The recent asset price crash and the recovery that followed over the past week could lead to some complacency in trade selection. It could be a costly mistake. On a superficial level, it looks like the markets have just overcome a reasonably standard bump in the road. However, the different forces at play mean it’s easy to be torn apart to decide if this is the case.
The Kangaroo Market – How Did We Get Here?
The first is price action. Focusing on the major global stock indices, there is a difference in the graphical patterns between “classic” indices and those more focused on big tech. The Nasdaq and S&P 500 have seen more gradual price declines and rallies than larger indices such as the Dow Jones Industrial Average. The Nasdaq began its mini correction on Thursday July 15 when at one point it was down 1.71% on the day. That same Thursday, the DJIA was up 0.23%. An interesting price anomaly that reflects the additional volatility and uncertainty creeping into the markets.

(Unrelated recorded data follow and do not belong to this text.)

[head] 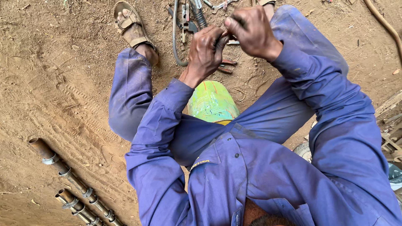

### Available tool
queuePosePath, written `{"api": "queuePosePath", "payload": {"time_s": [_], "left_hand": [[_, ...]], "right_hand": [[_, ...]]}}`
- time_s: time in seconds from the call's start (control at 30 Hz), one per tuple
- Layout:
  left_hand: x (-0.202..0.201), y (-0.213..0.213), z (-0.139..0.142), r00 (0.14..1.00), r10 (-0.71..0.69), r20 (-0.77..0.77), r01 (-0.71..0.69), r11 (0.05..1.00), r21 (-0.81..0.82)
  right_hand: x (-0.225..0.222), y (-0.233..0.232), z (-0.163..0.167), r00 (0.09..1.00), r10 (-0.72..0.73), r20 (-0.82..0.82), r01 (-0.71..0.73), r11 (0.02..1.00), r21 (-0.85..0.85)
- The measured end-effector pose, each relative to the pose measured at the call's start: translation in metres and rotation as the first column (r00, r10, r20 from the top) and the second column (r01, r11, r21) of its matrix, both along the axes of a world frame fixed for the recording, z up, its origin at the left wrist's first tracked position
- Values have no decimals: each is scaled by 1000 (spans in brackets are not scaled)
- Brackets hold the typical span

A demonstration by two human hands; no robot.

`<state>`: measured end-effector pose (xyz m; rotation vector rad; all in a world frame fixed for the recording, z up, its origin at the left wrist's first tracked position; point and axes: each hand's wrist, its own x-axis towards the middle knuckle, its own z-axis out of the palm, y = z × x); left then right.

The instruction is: The person sits on the ground and strips the insulation from a copper wire using pliers. They repeatedly pull the insulation off the wire and use the pliers to cut and remove the remaining insulation.

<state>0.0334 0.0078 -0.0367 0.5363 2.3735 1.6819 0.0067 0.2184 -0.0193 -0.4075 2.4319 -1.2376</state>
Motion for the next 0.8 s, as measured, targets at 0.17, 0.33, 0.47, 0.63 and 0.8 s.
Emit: {"api": "queuePosePath", "payload": {"time_s": [0.17,0.33,0.47,0.63,0.8], "left_hand": [[6,3,0,998,23,-59,-28,997,-78],[-4,-4,-10,983,-56,173,85,982,-166],[-8,-13,-6,964,-159,214,140,985,99],[-6,-7,1,997,-42,63,42,999,-12],[9,-1,-9,993,19,-120,-49,966,-253]], "right_hand": [[4,-7,-1,730,-186,657,400,896,-191],[-20,6,32,938,194,-286,-219,974,-60],[-29,11,49,683,428,-591,-370,901,225],[-14,2,32,727,384,-569,-241,919,312],[7,-8,-4,994,-37,99,40,999,-26]]}}
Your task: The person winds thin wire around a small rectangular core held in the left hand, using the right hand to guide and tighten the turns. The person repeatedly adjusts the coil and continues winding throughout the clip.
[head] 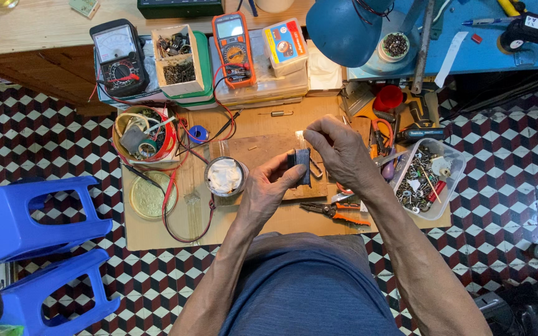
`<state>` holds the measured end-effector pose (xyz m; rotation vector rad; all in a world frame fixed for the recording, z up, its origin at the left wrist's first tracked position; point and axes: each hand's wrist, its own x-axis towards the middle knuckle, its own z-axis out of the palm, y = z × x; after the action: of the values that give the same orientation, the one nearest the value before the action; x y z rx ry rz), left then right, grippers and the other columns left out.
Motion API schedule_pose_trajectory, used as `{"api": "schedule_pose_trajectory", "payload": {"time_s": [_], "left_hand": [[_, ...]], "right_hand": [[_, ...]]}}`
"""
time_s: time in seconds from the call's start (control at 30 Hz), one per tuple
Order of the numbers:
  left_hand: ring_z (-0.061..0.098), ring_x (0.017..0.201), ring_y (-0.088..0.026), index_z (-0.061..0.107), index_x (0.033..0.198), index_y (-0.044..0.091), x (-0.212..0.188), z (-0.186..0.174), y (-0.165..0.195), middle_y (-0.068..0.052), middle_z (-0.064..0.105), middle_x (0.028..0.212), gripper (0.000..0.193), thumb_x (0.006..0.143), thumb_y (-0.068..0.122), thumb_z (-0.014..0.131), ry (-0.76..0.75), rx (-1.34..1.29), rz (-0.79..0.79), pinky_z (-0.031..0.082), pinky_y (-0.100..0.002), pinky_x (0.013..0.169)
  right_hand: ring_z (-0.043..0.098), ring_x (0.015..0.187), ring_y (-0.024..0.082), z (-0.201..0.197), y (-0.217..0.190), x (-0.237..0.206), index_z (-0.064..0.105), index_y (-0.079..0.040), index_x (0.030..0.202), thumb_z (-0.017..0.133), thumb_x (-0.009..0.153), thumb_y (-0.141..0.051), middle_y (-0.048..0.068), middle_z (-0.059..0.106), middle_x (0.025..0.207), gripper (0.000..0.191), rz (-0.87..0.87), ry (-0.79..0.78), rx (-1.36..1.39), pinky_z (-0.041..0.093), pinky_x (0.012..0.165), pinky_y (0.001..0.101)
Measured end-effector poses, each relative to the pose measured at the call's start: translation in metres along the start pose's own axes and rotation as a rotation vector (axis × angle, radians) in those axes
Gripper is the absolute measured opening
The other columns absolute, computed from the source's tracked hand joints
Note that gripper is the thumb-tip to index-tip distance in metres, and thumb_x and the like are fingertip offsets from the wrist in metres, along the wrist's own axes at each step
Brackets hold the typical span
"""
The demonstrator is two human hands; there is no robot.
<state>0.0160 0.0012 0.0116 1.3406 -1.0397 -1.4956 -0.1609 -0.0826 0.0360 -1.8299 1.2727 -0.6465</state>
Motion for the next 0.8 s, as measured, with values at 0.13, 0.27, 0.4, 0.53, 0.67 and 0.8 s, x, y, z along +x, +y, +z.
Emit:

On Friday morning, the DJIA started off positively and was up 0.43% intraday before noticing that it had missed the sign to reassess. The Dow Jones then caught up with the playbook and posted losses of 3.86% between Friday’s high and Monday’s low: a sharp drop in just two trading sessions and one that saw the DJIA crash. through the 20, 50 and 100 daily SMAs. The Nasdaq, on the other hand, has only crossed the 20 SMA and continues to trade above all else.

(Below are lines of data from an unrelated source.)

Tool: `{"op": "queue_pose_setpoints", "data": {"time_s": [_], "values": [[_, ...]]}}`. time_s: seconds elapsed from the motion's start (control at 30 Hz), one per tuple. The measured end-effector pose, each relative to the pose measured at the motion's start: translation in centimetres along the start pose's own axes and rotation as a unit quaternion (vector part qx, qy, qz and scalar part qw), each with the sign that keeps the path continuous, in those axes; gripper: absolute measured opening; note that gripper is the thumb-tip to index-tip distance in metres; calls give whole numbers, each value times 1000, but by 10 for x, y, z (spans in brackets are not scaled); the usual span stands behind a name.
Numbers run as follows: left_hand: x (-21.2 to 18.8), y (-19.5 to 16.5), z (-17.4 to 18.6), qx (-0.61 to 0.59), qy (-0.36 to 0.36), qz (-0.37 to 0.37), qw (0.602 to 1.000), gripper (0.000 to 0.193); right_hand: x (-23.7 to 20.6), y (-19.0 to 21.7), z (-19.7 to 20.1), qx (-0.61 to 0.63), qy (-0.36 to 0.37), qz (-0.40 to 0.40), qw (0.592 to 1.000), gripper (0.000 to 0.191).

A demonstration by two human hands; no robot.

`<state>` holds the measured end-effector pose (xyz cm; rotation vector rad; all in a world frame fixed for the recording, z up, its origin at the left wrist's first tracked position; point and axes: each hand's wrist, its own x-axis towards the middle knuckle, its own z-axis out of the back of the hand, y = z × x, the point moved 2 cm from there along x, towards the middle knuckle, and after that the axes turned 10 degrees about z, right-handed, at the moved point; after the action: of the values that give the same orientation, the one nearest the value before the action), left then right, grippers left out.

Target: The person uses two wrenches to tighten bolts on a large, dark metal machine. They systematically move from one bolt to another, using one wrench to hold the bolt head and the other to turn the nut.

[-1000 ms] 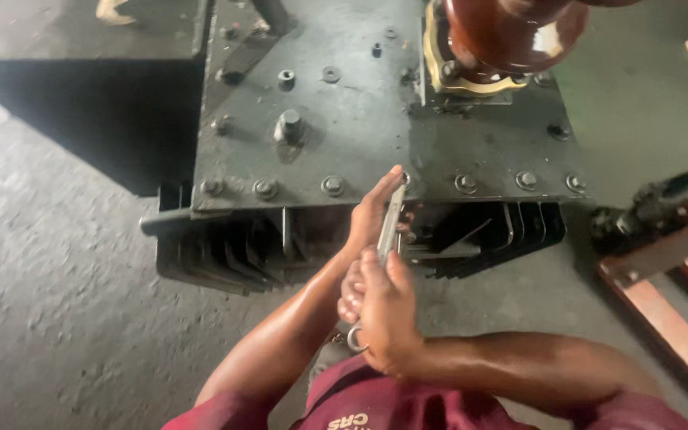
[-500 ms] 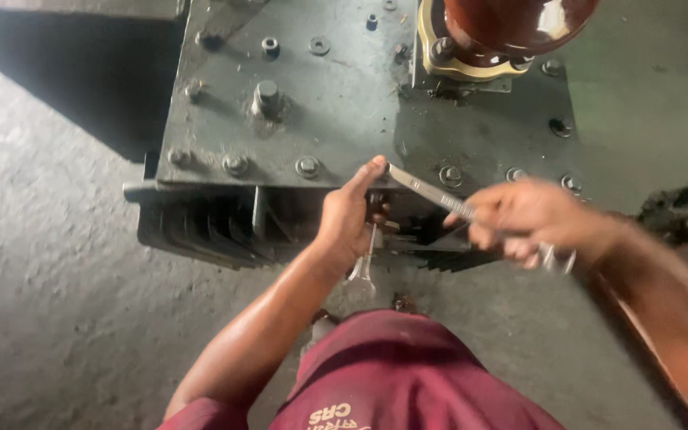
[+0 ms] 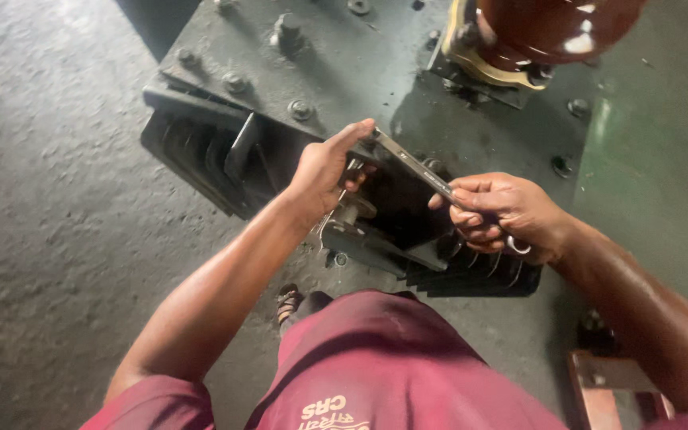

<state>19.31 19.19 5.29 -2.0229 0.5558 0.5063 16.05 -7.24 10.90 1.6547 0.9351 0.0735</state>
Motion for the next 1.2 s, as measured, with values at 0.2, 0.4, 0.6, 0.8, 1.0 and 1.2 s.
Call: {"op": "queue_pose_setpoints", "data": {"time_s": [0.2, 0.4, 0.6, 0.8, 1.0, 1.2], "values": [[-5, -3, -3, 6, -8, 12, 1000, 31, -2, -4, -12, 36, -15, 12, 999, 25], [4, 3, -2, -15, 29, 38, 999, 31, 10, -40, -131, 134, -167, 77, 974, 14], [43, 24, 18, 103, 97, 13, 990, 42, 73, -78, -203, 157, -336, 213, 904, 12], [82, 30, 17, 324, 172, -304, 879, 54, 76, -107, -142, 81, -234, 216, 944, 12], [104, 35, 23, 178, 175, -89, 964, 49, 97, -98, -59, 342, 45, 256, 903, 14], [161, 49, 22, 89, 133, -51, 986, 41, 127, -120, -49, 338, -4, 264, 903, 15]]}}
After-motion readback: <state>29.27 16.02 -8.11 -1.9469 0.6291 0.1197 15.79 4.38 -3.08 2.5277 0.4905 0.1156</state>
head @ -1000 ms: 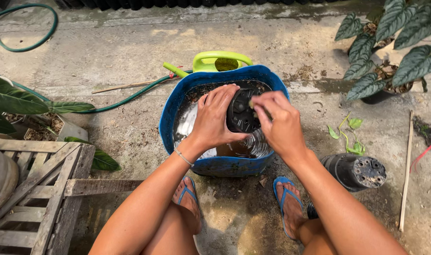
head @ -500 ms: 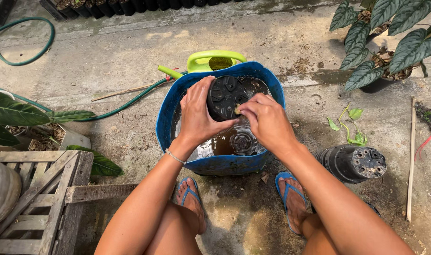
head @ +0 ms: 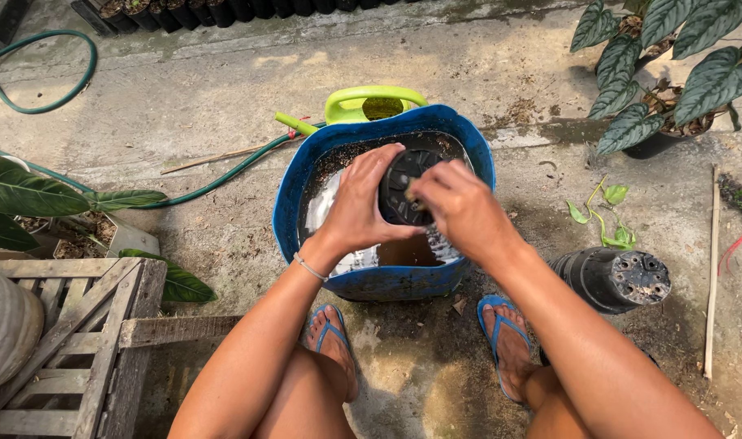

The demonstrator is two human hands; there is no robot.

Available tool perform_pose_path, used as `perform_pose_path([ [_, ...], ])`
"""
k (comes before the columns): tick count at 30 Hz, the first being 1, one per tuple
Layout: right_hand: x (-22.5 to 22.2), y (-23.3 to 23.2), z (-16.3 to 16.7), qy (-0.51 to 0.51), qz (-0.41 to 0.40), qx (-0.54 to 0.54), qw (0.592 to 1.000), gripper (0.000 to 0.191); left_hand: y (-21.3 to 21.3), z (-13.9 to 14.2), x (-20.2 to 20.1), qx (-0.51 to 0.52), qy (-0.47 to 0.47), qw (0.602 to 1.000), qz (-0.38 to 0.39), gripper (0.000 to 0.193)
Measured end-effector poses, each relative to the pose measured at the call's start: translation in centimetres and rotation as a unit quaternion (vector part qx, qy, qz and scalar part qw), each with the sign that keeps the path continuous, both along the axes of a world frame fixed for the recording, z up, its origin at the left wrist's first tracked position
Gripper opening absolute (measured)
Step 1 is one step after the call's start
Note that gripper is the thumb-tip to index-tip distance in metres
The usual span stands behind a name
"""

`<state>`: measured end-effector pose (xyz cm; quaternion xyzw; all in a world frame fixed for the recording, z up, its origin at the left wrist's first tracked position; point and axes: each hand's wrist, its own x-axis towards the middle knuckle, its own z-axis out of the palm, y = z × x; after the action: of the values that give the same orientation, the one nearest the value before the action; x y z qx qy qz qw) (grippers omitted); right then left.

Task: The person sits beside a blue water-filled basin and washes used black plastic nursery pots one at a time, scrubbing the pot surfaces and drainage holes with a small sponge, dipping the pots in the water, and setting cleaned pots on the ground beside them.

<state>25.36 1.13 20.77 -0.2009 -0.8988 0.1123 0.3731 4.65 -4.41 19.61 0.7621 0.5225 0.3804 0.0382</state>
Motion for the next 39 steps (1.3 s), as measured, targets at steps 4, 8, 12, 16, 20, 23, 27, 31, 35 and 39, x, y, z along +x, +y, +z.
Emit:
perform_pose_path([
  [4, 1.2, 1.9, -0.2, 0.030, -0.066, -0.015, 0.997, 0.013, -0.2, 0.3, -0.6, -0.014, -0.013, 1.000, 0.009, 0.111],
  [8, 1.6, 2.3, 0.3, 0.067, -0.143, -0.117, 0.980, 0.010, -0.5, 0.2, -0.7, -0.020, -0.011, 1.000, 0.015, 0.111],
  [12, 0.6, 1.4, 0.6, 0.140, -0.111, -0.175, 0.968, 0.013, -0.6, -0.1, -0.4, -0.016, 0.011, 1.000, 0.019, 0.112],
  [16, -0.9, 0.4, 0.0, 0.075, -0.071, -0.127, 0.986, 0.033, -0.4, -0.4, 0.0, -0.013, 0.032, 0.997, 0.062, 0.115],
  [20, -1.5, -0.2, -0.7, 0.033, -0.050, -0.085, 0.995, 0.029, 0.0, -0.7, -0.4, -0.006, 0.042, 0.992, 0.117, 0.115],
  [23, -1.3, -0.2, -0.5, 0.000, -0.029, -0.111, 0.993, 0.026, 0.1, -0.9, -0.9, -0.010, 0.023, 0.992, 0.122, 0.115],
  [27, -0.4, 0.0, 0.4, 0.009, -0.064, -0.164, 0.984, 0.033, 0.1, -1.2, -1.1, -0.025, 0.015, 0.996, 0.086, 0.115],
  [31, -0.4, -0.1, 1.0, 0.069, -0.050, -0.122, 0.989, 0.029, 0.1, -1.4, -0.1, -0.024, 0.045, 0.997, 0.063, 0.115],
  [35, -0.7, -0.4, 0.9, 0.061, -0.027, -0.084, 0.994, 0.023, 0.3, -1.3, 1.6, -0.014, 0.058, 0.997, 0.051, 0.115],
  [39, -0.3, -0.4, 0.7, 0.060, -0.026, -0.026, 0.998, 0.018, 0.2, -0.7, 1.6, -0.015, -0.038, 0.997, 0.069, 0.109],
])
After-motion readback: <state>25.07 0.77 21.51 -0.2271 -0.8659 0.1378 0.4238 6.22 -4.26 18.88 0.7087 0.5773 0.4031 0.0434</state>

Cross references to the FTSE 100, which is chock full of underprivileged, energy and banking stocks, are helpful. Despite investors’ relief that prices rebounded on Tuesday, this index failed to climb above major moving averages.

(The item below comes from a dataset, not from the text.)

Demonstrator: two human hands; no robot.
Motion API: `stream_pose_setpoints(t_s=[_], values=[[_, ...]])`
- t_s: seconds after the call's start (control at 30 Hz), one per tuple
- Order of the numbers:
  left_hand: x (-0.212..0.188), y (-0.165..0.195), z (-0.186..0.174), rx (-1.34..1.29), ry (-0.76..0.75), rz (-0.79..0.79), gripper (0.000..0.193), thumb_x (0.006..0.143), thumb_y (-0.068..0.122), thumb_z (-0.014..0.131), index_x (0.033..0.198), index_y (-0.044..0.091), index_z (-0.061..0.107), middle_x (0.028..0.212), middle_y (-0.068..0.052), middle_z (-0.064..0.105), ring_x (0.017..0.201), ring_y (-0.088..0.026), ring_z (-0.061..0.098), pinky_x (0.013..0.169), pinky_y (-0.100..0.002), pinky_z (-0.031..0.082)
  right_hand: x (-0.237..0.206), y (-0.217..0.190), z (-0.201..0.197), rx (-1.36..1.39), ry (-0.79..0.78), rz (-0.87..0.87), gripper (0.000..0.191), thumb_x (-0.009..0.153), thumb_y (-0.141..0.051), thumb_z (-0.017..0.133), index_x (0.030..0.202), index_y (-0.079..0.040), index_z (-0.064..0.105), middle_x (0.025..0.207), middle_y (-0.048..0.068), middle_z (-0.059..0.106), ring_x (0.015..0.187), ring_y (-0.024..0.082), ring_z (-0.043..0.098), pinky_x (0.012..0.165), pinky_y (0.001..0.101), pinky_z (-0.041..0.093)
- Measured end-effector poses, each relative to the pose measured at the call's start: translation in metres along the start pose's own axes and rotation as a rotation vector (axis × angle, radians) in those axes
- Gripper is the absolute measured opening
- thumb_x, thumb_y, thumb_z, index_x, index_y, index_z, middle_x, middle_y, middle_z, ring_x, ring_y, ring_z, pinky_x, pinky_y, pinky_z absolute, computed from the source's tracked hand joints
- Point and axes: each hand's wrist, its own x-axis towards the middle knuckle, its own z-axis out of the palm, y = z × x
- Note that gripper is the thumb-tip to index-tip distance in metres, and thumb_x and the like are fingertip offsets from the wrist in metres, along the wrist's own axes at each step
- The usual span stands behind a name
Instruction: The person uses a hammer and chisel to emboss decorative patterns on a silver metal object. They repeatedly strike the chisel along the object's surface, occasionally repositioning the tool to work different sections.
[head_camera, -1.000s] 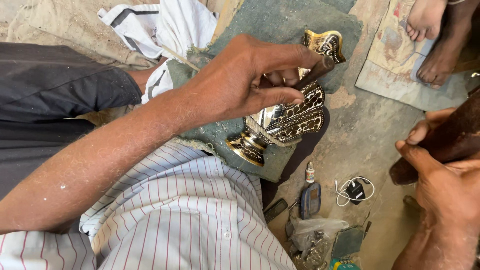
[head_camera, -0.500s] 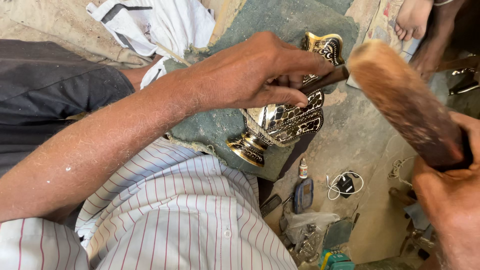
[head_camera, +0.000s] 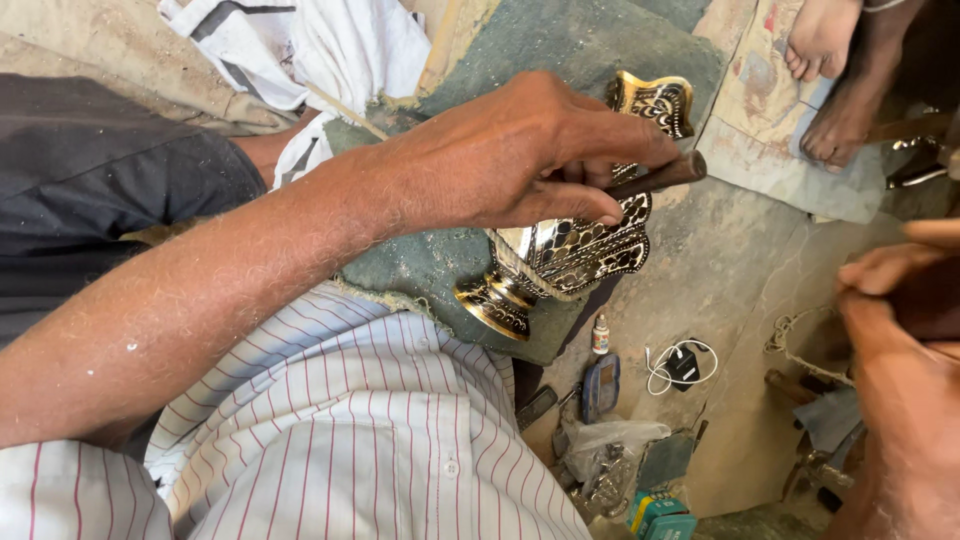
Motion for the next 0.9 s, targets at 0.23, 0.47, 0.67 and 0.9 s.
stream_pose_setpoints(t_s=[0.23,0.47,0.67,0.9], values=[[0.000,-0.002,0.000,0.005,-0.013,-0.005,0.046,0.106,0.022,0.078,0.143,0.003,0.058,0.097,-0.013,0.075,0.083,-0.024,0.077,0.072,-0.039,0.060,0.004,-0.028,0.011,-0.182,0.031,0.031,0.026,0.100,0.009,0.072,0.122,-0.001,0.062,0.105,0.008,0.066,0.098,0.018,0.068,0.091,0.0294,0.057],[0.001,-0.001,0.004,0.041,-0.014,-0.014,0.044,0.106,0.022,0.077,0.140,0.003,0.058,0.097,-0.012,0.076,0.086,-0.021,0.079,0.074,-0.035,0.063,0.006,-0.012,0.005,-0.177,0.019,-0.067,0.029,0.098,0.013,0.069,0.122,-0.001,0.064,0.103,0.008,0.066,0.096,0.017,0.067,0.089,0.0297,0.057],[0.001,-0.001,0.004,0.059,-0.005,-0.019,0.045,0.105,0.022,0.078,0.140,0.002,0.058,0.099,-0.012,0.076,0.083,-0.020,0.078,0.072,-0.035,0.063,0.007,-0.006,-0.001,-0.333,-0.068,-0.120,0.021,0.099,0.017,0.069,0.111,0.001,0.063,0.107,0.011,0.069,0.097,0.019,0.069,0.090,0.0323,0.058],[0.002,-0.001,0.005,0.051,-0.019,-0.107,0.047,0.103,0.022,0.078,0.141,0.002,0.058,0.086,-0.010,0.075,0.075,-0.018,0.077,0.066,-0.034,0.061,0.015,-0.019,0.007,-0.339,-0.095,-0.122,0.038,0.089,0.020,0.067,0.120,-0.001,0.061,0.103,0.012,0.064,0.092,0.021,0.065,0.090,0.0384,0.055]])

Over the past seven days, the move has been a shift from cyclical actions to the perceived safety of big names in Covid-resistant tech. The shadow of the Covid still hangs over the markets.
This rotation from cyclicals to technology stocks is a defensive move and a sign of potential problems ahead. Buying on Amazon and Apple is no longer the action of speculative day traders, but rather a thoughtful allocation by institutional investment funds.
The Nasdaq ended lower on Thursday 16 thanks to investors in FAANG stocks and other big names in tech frightened by weekly data on US jobless claims, raising the odds of an inflationary spike and hence , higher interest rates. These risks remain.
Stagflation, one of the worst-case scenarios for the global economy, is coming more and more into conversation. Talk with CNBCJefferies CFO Aneta Markowska went so far as to say that “the market is trading on the topic of stagflation… There is the idea that these price increases will destroy demand, cause error. policy and ultimately slow growth ”.
The summer months are not usually associated with long-term trends being reshaped. Prices are supposed to drift until the Wall Street rainmakers come back from the beach. Things have been going upside down for the past 18 months, and an unusual major realignment appears to be taking place.